## Task prompt
When you return the entries, keep every word and mark exactly as it is.

## Data extracts
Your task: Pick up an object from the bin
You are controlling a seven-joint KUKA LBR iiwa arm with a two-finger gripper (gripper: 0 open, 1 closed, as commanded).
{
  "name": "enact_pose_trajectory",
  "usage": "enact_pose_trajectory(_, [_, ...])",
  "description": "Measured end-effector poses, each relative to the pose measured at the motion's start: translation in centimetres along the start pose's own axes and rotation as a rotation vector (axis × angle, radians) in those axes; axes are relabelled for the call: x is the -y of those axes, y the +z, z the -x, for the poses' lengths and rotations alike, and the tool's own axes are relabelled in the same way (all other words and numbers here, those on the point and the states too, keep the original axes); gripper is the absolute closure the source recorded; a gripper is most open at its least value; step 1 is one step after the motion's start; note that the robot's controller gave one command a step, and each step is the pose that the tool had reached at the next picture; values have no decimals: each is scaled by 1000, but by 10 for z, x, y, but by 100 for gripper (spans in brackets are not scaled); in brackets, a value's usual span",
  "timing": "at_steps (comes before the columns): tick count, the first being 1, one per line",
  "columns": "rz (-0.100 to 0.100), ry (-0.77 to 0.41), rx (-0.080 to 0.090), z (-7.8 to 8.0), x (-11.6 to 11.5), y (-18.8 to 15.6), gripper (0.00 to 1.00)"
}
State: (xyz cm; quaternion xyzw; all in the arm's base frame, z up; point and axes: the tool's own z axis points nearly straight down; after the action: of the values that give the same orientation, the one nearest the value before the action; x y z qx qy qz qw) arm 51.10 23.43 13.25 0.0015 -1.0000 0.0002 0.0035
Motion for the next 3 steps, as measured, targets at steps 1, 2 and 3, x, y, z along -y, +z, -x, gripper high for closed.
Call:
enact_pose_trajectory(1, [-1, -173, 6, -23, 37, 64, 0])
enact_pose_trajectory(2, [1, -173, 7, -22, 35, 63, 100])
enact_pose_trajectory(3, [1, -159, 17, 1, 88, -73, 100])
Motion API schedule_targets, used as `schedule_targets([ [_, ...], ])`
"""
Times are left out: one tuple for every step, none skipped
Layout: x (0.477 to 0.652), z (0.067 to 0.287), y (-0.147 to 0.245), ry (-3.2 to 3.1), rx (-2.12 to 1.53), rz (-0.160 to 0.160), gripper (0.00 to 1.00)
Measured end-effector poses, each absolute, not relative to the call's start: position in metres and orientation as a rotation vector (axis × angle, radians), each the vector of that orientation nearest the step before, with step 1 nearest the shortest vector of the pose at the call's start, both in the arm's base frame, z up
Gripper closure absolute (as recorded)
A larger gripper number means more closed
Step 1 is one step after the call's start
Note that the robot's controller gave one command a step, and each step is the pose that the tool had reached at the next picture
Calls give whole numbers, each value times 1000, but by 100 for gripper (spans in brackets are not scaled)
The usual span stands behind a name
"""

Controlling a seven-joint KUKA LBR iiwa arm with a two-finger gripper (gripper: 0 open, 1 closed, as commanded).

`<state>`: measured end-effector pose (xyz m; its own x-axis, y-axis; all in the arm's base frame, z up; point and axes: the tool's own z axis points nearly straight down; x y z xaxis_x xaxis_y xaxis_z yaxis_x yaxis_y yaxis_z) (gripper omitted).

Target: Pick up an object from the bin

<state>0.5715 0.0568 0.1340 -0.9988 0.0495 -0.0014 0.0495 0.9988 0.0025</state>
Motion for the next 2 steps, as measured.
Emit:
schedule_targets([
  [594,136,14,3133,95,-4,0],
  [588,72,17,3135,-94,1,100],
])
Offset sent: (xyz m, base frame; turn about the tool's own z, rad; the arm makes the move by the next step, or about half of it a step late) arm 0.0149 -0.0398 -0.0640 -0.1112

## Answer for the task
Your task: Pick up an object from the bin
You are controlling a seven-joint KUKA LBR iiwa arm with a two-finger gripper (gripper: 0 open, 1 closed, as commanded).
{
  "name": "enact_pose_trajectory",
  "usage": "enact_pose_trajectory(_, [_, ...])",
  "description": "Measured end-effector poses, each relative to the pose measured at the motion's start: translation in centimetres along the start pose's own axes and rotation as a rotation vector (axis × angle, radians) in those axes; axes are relabelled for the call: x is the -y of those axes, y the +z, z the -x, for the poses' lengths and rotations alike, and the tool's own axes are relabelled in the same way (all other words and numbers here, those on the point and the states too, keep the original axes); gripper is the absolute closure the source recorded; a gripper is most open at its least value; step 1 is one step after the motion's start; note that the robot's controller gave one command a step, and each step is the pose that the tool had reached at the next picture; values have no decimals: each is scaled by 1000, but by 10 for z, x, y, but by 100 for gripper (spans in brackets are not scaled); in brackets, a value's usual span",
  "timing": "at_steps (comes before the columns): tick count, the first being 1, one per line",
  "columns": "rz (-0.100 to 0.100), ry (-0.77 to 0.41), rx (-0.080 to 0.090), z (-7.8 to 8.0), x (-11.6 to 11.5), y (-18.8 to 15.6), gripper (0.00 to 1.00)"
}
State: (xyz cm; quaternion xyzw; all in the arm's base frame, z up; point and axes: the tool's own z axis points nearly straight down; after the action: of the values that give the same orientation, the one nearest the value before the action; x y z qx qy qz qw) arm 51.10 23.43 13.25 0.0015 -1.0000 0.0002 0.0035
Motion for the next 3 steps, as measured, targets at steps 1, 2 and 3, x, y, z along -y, +z, -x, gripper high for closed.
Call:
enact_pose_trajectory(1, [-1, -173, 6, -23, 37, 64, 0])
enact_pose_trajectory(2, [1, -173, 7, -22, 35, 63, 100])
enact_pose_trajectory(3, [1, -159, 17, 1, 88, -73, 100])
Motion API schedule_targets, used as `schedule_targets([ [_, ...], ])`
"""
Times are left out: one tuple for every step, none skipped
Layout: x (0.477 to 0.652), z (0.067 to 0.287), y (-0.147 to 0.245), ry (-3.2 to 3.1), rx (-2.12 to 1.53), rz (-0.160 to 0.160), gripper (0.00 to 1.00)
Measured end-effector poses, each absolute, not relative to the call's start: position in metres and orientation as a rotation vector (axis × angle, radians), each the vector of that orientation nearest the step before, with step 1 nearest the shortest vector of the pose at the call's start, both in the arm's base frame, z up
Gripper closure absolute (as recorded)
A larger gripper number means more closed
Step 1 is one step after the call's start
Note that the robot's controller gave one command a step, and each step is the pose that the tool had reached at the next picture
Calls give whole numbers, each value times 1000, but by 100 for gripper (spans in brackets are not scaled)
The usual span stands behind a name
"""

Controlling a seven-joint KUKA LBR iiwa arm with a two-finger gripper (gripper: 0 open, 1 closed, as commanded).

`<state>`: measured end-effector pose (xyz m; its own x-axis, y-axis; all in the arm's base frame, z up; point and axes: the tool's own z axis points nearly straight down; x y z xaxis_x xaxis_y xaxis_z yaxis_x yaxis_y yaxis_z) (gripper omitted).

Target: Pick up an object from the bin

<state>0.5715 0.0568 0.1340 -0.9988 0.0495 -0.0014 0.0495 0.9988 0.0025</state>
Motion for the next 2 steps, as measured.
Emit:
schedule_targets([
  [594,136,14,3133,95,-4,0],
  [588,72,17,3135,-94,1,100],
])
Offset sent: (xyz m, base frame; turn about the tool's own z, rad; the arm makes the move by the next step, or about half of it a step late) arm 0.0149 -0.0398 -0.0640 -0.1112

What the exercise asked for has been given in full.